La sombra de la lesión sobre el histórico duelo en el Coloso de Santa Úrsula
La tan esperada reapertura del majestuoso Estadio Azteca, programada para el próximo 28 de marzo con un choque de potencias entre la Selección Mexicana y Portugal, enfrenta una nube de incertidumbre que podría opacar el espectáculo. El motivo principal es la delicada condición física de Cristiano Ronaldo, cuya participación en el encuentro amistoso pende de un hilo debido a una lesión que arrastra con su club, el Al Nassr de Arabia Saudita.
Un pronóstico médico que enfría las expectativas
Las declaraciones del técnico portugués Jorge Jesus, estratega del Al Nassr, han encendido todas las alarmas. El entrenador fue categórico al señalar que tanto Cristiano Ronaldo como su compañero Sadio Mané se encuentran en procesos de recuperación que no permiten un retorno inmediato a las canchas. Según sus palabras, el regreso del máximo goleador histórico a la actividad competitiva ocurrirá después de la Fecha FIFA, lo que prácticamente lo descarta para el compromiso en territorio azteca.
Esta situación representa un duro golpe para la Federación Mexicana de Futbol (FMF), que había planeado este duelo precisamente para engalanar la casa del futbol nacional de cara al Mundial 2026. La posibilidad de que el astro lusitano vea el partido desde la tribuna o se quede en la banca comienza a tomar fuerza, dejando a la afición mexicana con la amarga sensación de perder una oportunidad única.

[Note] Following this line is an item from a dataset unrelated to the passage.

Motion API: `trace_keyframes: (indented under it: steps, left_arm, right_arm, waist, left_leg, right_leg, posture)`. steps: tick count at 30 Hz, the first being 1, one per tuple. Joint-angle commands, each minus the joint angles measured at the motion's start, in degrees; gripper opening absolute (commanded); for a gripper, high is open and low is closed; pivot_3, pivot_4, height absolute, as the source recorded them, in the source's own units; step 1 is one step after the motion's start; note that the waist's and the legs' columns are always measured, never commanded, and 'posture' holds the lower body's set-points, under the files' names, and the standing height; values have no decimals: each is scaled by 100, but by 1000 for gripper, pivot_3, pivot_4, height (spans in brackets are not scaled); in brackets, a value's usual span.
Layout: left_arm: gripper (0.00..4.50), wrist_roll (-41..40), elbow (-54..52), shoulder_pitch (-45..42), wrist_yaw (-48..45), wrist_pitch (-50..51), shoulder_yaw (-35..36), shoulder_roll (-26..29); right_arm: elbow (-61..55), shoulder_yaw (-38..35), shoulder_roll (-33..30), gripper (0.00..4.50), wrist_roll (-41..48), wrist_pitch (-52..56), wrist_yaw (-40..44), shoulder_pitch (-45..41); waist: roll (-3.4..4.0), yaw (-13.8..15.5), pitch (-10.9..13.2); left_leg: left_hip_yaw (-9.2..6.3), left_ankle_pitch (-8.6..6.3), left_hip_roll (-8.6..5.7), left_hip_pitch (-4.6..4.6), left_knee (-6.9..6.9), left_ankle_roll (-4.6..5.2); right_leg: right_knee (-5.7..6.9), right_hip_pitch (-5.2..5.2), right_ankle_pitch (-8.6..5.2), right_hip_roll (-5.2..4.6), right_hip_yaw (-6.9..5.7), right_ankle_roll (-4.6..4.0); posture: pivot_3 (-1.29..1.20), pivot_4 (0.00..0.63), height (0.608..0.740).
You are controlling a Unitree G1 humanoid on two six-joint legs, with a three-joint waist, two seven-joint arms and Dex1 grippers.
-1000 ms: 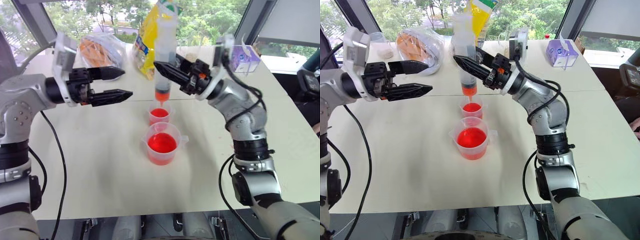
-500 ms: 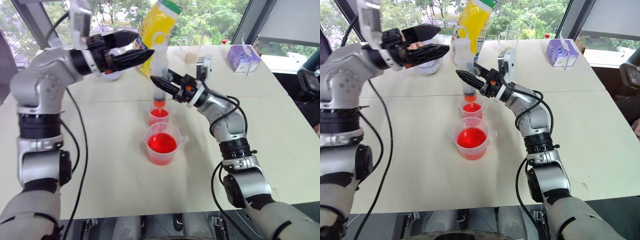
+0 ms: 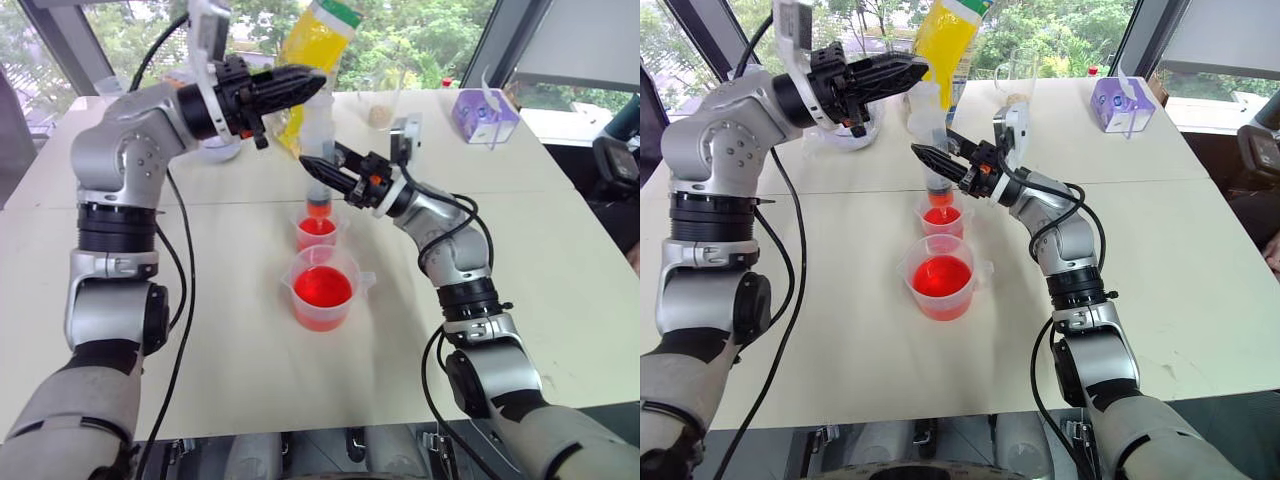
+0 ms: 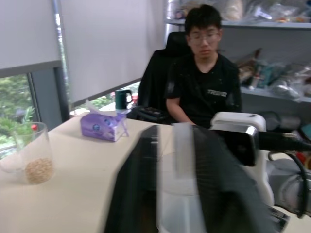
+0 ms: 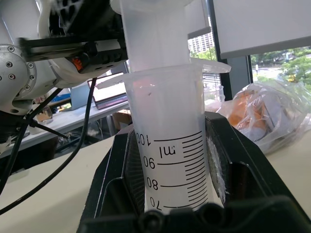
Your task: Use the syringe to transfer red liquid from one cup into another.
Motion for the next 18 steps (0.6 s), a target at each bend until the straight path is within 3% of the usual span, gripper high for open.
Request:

Repercusiones económicas y deportivas
La ausencia de Cristiano Ronaldo no solo afectaría el espectáculo deportivo, sino que también tendría consecuencias financieras directas. Reportes desde Europa indican que el contrato para este partido amistoso incluye una cláusula específica que establece una reducción del 20% en el pago que realiza la organización mexicana si el capitán portugués no suma minutos sobre el césped.

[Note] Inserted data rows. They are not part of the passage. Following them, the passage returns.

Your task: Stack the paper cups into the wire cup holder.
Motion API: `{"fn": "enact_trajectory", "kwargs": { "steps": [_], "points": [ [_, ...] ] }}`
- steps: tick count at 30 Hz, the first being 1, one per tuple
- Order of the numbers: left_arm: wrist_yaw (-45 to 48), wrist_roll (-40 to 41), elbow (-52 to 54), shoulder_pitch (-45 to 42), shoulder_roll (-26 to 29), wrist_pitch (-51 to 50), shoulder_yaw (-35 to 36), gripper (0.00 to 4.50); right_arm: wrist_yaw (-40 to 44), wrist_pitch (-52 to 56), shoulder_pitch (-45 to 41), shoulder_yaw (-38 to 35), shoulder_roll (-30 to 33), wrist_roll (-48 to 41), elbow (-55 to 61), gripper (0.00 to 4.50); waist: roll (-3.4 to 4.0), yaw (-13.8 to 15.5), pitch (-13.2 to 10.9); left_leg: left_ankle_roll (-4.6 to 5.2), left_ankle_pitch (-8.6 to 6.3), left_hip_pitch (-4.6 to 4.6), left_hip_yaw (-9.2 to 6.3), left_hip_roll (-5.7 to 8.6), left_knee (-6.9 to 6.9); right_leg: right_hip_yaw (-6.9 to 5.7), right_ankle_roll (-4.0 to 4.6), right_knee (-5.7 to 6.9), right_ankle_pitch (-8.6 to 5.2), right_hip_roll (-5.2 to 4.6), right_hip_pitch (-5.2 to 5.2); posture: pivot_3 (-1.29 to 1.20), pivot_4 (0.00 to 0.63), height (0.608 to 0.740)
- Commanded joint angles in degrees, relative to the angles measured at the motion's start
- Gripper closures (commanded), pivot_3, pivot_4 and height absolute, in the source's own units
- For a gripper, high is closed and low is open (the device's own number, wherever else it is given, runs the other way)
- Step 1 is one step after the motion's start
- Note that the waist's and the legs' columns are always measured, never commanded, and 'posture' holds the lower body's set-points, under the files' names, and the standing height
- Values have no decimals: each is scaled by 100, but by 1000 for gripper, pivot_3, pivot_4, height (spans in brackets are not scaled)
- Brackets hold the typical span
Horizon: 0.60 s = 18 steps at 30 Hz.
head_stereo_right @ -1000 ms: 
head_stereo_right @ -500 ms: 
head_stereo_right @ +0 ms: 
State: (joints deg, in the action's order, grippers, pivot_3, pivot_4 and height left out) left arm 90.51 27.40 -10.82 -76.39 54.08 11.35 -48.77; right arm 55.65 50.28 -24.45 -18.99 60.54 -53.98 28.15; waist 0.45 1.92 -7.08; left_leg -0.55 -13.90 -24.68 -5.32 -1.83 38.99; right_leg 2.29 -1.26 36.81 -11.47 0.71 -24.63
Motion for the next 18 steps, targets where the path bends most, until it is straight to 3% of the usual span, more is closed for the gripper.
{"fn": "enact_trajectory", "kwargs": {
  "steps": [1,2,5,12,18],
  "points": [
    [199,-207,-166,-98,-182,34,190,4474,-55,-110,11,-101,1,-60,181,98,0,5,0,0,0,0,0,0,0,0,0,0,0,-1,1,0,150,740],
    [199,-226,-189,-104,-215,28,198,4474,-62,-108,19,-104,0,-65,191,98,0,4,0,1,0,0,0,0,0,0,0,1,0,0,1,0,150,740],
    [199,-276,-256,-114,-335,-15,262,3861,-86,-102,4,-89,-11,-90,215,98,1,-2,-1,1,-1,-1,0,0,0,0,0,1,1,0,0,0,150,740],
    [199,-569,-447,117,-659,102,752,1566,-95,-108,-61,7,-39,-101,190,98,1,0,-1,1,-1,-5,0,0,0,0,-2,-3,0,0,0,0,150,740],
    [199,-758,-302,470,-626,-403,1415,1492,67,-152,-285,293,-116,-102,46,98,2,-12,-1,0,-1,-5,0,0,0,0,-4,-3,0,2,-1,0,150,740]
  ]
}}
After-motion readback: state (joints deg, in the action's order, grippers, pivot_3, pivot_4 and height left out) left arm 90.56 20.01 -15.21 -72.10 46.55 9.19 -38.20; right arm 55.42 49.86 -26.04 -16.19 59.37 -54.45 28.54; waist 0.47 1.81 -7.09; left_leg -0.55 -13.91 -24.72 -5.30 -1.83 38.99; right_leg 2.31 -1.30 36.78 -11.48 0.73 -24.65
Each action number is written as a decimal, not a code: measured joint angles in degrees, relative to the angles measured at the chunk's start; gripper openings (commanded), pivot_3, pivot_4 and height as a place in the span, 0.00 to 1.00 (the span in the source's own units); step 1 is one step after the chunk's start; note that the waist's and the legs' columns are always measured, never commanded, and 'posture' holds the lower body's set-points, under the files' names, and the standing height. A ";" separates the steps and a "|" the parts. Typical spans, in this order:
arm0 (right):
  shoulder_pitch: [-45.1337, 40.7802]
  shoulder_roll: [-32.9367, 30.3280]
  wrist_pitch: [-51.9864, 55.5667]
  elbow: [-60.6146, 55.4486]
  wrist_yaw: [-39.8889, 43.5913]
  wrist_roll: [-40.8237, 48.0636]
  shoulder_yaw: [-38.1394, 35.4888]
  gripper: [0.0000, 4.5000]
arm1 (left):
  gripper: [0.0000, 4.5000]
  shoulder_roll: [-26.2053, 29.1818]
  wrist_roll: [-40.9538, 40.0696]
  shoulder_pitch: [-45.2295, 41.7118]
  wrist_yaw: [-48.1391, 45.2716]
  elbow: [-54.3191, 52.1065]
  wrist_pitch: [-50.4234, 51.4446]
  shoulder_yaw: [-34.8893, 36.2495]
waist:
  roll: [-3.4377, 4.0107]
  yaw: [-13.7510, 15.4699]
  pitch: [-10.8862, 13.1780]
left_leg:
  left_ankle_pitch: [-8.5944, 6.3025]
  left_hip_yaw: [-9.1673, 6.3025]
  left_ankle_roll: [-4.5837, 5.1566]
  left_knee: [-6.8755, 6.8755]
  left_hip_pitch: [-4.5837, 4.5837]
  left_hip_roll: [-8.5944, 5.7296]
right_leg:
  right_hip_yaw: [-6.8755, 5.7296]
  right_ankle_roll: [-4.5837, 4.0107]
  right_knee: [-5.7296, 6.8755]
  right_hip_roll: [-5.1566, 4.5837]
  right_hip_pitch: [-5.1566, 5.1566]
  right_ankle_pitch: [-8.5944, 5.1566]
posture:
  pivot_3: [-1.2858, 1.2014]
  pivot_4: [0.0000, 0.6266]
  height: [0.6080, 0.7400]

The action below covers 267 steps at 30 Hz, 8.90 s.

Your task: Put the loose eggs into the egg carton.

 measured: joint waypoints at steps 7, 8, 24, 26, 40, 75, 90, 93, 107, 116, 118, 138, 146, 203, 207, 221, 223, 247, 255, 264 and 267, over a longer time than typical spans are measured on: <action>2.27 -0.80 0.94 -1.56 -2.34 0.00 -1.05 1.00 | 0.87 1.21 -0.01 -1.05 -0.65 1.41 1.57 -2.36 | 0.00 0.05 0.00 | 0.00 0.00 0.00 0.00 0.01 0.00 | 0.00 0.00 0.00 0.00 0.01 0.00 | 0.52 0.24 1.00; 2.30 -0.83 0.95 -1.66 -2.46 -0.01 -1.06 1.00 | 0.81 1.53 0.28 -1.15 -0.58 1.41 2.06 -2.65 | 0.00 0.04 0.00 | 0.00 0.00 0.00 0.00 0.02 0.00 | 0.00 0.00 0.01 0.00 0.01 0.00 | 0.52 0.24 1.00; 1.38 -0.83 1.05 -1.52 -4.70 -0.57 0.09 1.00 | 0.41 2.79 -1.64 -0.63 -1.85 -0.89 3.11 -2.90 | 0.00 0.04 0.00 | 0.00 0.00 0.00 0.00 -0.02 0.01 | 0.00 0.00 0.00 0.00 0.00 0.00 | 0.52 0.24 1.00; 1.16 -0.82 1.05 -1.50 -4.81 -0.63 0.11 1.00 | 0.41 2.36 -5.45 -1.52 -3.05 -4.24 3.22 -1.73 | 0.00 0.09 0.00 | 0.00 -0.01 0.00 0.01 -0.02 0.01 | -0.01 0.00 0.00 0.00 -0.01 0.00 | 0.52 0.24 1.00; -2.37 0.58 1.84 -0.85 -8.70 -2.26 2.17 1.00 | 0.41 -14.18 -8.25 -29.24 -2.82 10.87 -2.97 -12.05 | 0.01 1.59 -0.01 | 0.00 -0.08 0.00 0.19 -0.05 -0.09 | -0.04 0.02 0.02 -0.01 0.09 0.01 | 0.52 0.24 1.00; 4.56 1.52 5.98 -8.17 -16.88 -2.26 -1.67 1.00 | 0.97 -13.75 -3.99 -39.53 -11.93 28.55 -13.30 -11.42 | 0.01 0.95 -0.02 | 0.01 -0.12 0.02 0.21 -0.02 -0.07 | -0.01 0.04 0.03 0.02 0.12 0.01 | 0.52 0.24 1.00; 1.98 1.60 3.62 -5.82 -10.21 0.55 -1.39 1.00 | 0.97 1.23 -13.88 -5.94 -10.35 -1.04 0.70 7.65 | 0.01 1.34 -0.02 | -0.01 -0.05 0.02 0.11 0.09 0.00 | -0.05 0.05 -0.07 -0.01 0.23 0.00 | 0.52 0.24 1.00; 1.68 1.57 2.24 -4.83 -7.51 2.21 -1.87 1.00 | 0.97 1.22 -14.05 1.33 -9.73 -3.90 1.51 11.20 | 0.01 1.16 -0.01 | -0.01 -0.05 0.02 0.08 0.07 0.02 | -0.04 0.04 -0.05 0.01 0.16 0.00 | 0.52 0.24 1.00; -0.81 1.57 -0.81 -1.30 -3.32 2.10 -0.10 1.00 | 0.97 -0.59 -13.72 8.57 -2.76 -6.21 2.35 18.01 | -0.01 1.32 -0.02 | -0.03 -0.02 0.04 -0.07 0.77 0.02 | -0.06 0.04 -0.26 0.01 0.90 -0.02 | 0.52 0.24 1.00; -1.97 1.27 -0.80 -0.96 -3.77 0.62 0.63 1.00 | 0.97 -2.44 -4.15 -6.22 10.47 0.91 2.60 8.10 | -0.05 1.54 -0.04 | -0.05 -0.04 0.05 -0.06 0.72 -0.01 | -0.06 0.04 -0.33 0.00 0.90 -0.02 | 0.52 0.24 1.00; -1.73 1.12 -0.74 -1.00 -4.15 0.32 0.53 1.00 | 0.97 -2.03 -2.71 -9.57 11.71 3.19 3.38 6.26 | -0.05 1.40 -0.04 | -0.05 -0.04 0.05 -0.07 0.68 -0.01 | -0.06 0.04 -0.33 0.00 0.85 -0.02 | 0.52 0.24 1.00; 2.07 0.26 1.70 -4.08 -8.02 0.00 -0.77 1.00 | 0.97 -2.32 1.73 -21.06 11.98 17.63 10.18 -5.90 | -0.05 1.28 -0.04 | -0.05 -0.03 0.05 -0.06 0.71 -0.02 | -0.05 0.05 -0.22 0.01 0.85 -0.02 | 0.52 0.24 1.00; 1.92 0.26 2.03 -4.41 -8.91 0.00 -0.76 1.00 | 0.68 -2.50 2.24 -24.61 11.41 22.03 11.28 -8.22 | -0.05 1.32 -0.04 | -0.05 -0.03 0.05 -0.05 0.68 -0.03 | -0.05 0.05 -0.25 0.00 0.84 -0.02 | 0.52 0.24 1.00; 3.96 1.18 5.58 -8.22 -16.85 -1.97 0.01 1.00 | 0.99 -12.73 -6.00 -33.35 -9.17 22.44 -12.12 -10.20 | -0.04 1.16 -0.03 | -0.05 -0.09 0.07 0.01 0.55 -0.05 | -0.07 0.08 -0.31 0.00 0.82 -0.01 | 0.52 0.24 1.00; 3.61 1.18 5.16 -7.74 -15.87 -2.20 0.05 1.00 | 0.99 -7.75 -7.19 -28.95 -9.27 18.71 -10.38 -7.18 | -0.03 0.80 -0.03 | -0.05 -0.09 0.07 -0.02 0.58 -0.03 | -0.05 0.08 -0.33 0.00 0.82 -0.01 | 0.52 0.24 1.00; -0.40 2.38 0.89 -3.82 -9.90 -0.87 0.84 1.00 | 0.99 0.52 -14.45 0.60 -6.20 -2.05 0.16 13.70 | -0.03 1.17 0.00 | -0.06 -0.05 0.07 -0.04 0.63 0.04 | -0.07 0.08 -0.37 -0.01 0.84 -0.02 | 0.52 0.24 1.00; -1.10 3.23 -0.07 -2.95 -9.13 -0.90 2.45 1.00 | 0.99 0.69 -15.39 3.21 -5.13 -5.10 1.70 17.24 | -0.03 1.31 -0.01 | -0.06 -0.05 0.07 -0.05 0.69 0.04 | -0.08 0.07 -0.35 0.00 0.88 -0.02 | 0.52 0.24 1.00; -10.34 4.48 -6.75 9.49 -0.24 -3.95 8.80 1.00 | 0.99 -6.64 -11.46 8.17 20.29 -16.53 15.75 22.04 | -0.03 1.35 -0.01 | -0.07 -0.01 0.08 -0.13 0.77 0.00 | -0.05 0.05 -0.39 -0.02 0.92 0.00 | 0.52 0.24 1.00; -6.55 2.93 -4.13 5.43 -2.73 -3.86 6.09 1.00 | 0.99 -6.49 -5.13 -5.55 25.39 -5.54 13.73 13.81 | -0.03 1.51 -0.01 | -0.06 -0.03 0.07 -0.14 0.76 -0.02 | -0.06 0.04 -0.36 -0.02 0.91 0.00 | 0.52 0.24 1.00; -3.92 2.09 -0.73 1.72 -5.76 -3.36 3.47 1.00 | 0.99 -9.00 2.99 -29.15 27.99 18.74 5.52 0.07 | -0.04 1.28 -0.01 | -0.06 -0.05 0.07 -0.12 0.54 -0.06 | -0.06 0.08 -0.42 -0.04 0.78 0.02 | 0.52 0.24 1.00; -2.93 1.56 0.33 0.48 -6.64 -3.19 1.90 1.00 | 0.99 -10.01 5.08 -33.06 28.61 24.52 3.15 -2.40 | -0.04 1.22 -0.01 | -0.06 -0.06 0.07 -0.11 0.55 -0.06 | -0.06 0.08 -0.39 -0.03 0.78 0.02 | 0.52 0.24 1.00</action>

Para la Federación Portuguesa de Futbol, esto representa un golpe económico significativo. Mientras tanto, el seleccionador mexicano Javier Aguirre y sus pupilos podrían quedarse con las ganas de medir fuerzas ante una leyenda viviente del balompié mundial en un escenario que estrenará un nuevo diseño.
El dilema de Roberto Martínez y la preparación tricolor
Aunque el seleccionador portugués Roberto Martínez ha manifestado su intención de convocar a Cristiano Ronaldo para mantener la cohesión del grupo, el riesgo de una recaída parece pesar más que cualquier consideración comercial o deportiva. La prioridad médica se impone ante el deseo de los aficionados.
Por su parte, la Selección Mexicana enfrentará este reto como parte fundamental de su preparación para la inauguración de la justa mundialista, donde debutará frente a Sudáfrica. Aunque un duelo contra una Portugal sin su referente máximo pierde considerable brillo, la exigencia para el equipo dirigido por Javier Aguirre seguirá siendo máxima, pues enfrentará a una escuadra europea de gran calidad técnica y táctica.
Un escenario que se desvanece
Con cada día que pasa, las posibilidades de ver a Cristiano Ronaldo celebrando un gol en el renovado Estadio Azteca se esfuman como arena entre los dedos. La afición mexicana, que soñaba con despedir al astro en su último gran baile en suelo azteca, tendrá que conformarse con esperar un milagro médico o disfrutar de las nuevas figuras del conjunto europeo.
El Coloso de Santa Úrsula, con o sin estrellas de primer nivel, se prepara para escribir un nuevo capítulo en su rica historia. Sin embargo, la sombra de la lesión de Cristiano Ronaldo proyecta una duda considerable sobre lo que prometía ser una noche inolvidable para el futbol mexicano e internacional.